- _Action item_
Only the lines below, from the one with "<point>569,325</point>" through the one with "<point>343,81</point>", are to be written out, exactly.

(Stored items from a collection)

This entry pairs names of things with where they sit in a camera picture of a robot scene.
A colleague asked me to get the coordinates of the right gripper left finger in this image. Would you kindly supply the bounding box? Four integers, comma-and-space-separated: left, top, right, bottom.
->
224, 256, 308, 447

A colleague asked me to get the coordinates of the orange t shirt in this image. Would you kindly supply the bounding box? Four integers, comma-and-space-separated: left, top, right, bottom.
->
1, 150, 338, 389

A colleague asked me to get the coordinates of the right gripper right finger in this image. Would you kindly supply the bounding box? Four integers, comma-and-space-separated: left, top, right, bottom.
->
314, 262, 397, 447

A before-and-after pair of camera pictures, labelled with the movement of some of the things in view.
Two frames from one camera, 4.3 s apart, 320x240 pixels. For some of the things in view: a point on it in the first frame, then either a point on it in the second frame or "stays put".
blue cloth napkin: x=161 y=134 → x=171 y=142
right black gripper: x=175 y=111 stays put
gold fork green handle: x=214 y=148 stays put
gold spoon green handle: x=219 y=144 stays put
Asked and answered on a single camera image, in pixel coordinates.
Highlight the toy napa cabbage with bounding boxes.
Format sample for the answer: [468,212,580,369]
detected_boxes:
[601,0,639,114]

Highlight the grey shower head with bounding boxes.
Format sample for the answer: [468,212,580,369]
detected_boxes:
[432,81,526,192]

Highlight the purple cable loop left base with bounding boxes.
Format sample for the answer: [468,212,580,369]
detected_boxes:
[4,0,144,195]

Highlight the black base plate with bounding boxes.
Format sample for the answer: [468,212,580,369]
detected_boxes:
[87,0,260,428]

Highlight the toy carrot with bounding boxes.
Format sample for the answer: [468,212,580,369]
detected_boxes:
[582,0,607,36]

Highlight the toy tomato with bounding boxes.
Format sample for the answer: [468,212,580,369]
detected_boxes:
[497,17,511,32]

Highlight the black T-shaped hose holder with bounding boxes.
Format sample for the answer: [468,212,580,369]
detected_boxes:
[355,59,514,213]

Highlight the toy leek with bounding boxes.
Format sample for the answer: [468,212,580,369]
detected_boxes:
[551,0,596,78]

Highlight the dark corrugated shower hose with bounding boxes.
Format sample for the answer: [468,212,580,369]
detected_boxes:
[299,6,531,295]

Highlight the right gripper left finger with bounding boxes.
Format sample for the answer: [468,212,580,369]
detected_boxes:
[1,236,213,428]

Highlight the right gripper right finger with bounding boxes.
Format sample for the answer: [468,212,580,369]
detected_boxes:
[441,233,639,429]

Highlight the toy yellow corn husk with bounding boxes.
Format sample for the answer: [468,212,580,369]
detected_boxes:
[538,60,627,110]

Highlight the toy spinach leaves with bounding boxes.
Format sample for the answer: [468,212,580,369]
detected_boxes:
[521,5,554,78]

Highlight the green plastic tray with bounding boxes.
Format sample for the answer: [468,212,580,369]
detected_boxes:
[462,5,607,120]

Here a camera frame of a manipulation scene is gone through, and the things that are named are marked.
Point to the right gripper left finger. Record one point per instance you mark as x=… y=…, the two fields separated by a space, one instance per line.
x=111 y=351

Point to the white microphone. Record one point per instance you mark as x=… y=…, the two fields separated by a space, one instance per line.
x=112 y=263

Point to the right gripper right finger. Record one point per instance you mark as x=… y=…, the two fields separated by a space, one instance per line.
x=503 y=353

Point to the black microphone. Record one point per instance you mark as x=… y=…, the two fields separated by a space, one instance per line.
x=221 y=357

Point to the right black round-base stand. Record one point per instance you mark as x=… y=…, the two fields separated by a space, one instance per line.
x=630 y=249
...
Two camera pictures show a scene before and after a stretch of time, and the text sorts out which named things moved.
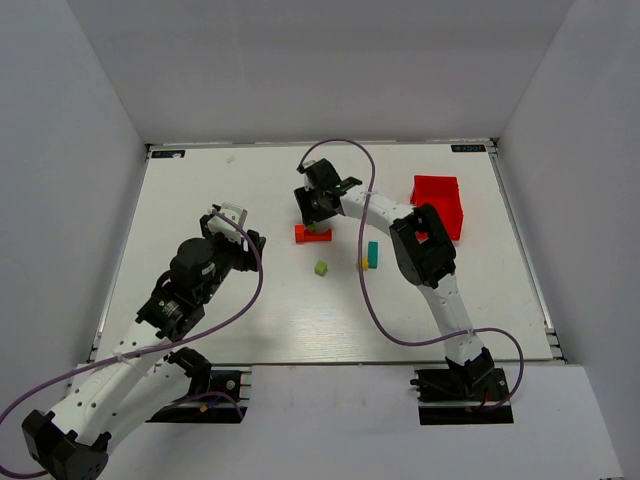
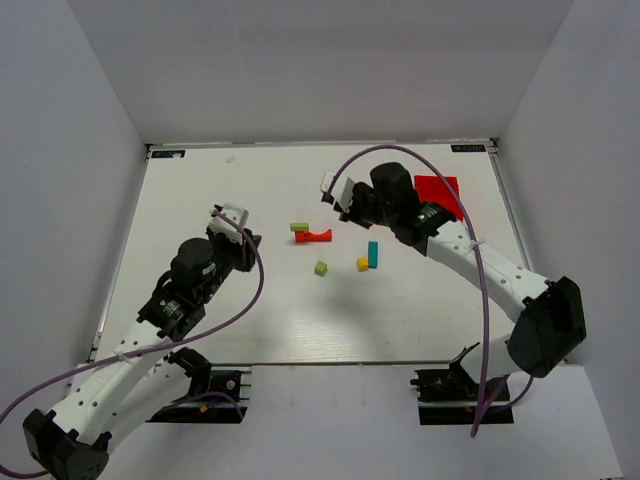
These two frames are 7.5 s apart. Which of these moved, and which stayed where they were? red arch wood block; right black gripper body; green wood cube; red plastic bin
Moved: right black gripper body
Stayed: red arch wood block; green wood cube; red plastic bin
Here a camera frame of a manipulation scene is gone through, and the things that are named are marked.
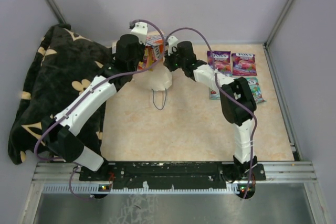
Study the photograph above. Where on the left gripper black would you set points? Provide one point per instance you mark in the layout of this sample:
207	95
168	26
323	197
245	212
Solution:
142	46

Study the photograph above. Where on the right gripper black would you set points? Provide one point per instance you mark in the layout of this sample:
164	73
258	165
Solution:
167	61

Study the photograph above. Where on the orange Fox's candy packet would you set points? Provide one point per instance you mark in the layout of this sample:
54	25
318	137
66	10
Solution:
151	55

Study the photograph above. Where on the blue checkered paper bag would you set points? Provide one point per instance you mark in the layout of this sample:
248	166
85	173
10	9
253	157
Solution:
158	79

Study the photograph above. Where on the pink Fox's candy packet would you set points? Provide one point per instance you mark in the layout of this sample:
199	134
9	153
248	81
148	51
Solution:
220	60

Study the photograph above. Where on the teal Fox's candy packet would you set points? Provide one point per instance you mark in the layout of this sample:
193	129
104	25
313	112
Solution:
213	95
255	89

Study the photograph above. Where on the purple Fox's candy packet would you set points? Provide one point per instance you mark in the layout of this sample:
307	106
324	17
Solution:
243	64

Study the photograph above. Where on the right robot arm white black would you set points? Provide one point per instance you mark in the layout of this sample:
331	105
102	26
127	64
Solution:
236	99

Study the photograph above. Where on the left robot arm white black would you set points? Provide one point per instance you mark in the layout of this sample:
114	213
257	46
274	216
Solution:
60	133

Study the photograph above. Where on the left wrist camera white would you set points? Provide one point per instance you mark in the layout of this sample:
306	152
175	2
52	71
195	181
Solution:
...
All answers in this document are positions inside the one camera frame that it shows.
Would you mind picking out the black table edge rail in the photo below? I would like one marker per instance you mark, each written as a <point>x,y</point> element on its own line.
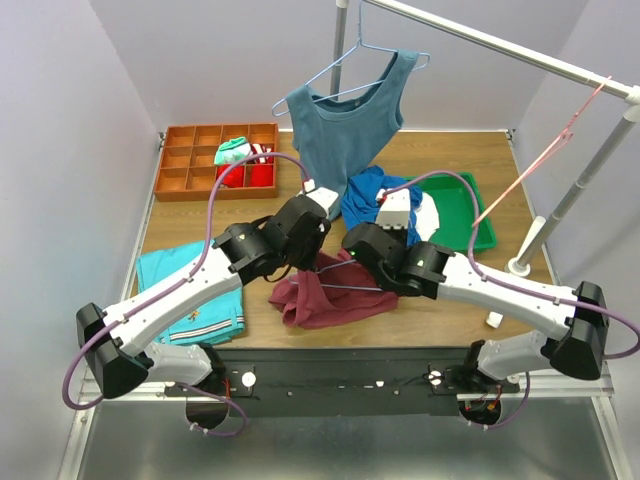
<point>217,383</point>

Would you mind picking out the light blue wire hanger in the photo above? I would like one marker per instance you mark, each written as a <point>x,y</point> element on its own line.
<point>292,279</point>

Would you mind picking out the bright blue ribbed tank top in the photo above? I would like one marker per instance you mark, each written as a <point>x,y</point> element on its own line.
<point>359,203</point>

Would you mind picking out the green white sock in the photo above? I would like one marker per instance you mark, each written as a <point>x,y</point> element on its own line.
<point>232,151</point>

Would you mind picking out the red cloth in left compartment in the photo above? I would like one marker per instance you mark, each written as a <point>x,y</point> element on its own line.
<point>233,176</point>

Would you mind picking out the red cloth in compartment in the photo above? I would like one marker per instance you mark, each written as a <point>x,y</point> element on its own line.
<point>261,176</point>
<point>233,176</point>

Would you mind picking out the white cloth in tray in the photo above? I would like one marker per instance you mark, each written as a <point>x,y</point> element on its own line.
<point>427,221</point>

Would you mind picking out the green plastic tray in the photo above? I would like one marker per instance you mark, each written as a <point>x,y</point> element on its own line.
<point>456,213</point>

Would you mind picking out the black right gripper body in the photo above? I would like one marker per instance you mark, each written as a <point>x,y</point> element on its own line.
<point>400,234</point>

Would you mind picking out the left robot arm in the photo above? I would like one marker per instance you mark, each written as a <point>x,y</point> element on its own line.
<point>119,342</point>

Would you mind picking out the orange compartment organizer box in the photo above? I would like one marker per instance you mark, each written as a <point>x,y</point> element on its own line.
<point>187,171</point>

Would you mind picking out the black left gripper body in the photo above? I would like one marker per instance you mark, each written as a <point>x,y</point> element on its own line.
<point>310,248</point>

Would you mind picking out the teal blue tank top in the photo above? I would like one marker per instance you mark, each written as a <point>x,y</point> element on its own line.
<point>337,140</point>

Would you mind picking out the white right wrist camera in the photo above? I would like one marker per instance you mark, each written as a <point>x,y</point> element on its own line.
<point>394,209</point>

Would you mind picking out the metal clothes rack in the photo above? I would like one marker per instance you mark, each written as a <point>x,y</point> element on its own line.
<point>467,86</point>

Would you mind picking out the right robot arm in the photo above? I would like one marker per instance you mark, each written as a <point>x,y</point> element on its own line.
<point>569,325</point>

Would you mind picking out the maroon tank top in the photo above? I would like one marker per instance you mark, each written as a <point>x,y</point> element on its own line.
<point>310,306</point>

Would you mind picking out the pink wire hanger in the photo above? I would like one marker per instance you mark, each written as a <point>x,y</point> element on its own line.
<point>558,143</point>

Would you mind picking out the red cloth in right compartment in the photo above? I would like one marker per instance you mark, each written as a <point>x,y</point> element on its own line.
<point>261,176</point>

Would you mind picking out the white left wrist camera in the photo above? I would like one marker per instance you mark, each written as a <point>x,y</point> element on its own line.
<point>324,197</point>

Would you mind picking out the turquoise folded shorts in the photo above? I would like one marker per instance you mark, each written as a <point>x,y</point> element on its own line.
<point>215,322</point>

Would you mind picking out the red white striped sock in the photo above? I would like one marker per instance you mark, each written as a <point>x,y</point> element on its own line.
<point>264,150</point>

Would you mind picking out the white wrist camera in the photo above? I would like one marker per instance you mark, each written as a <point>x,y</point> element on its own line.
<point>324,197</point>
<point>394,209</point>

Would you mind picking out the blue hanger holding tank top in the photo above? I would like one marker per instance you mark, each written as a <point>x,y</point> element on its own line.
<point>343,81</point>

- _Answer space_
<point>569,325</point>

Would you mind picking out the maroon tank top in the photo above? I would like one marker per instance you mark, each written as a <point>x,y</point> element on its own line.
<point>310,306</point>

Would you mind picking out the pink wire hanger in the photo above? I would like one marker per instance you mark, each written as a <point>x,y</point> element on its own line.
<point>558,143</point>

Would you mind picking out the red cloth in right compartment in the photo above? I would like one marker per instance you mark, each written as a <point>x,y</point> element on its own line.
<point>261,176</point>

Would you mind picking out the white left wrist camera in the photo above? I would like one marker per instance you mark, each written as a <point>x,y</point> element on its own line.
<point>324,197</point>

Would you mind picking out the turquoise folded shorts in the photo above? I would like one marker per instance you mark, each written as a <point>x,y</point> element on its own line.
<point>215,322</point>

Would you mind picking out the red white striped sock in the photo above? I would like one marker per instance you mark, each written as a <point>x,y</point> element on its own line.
<point>264,150</point>

Would you mind picking out the white wrist camera in the photo above? I would like one marker per instance you mark, each written as a <point>x,y</point> element on its own line.
<point>324,197</point>
<point>394,209</point>

Would you mind picking out the blue hanger holding tank top in the photo above? I would like one marker per instance you mark, each written as a <point>x,y</point> element on its own line.
<point>343,81</point>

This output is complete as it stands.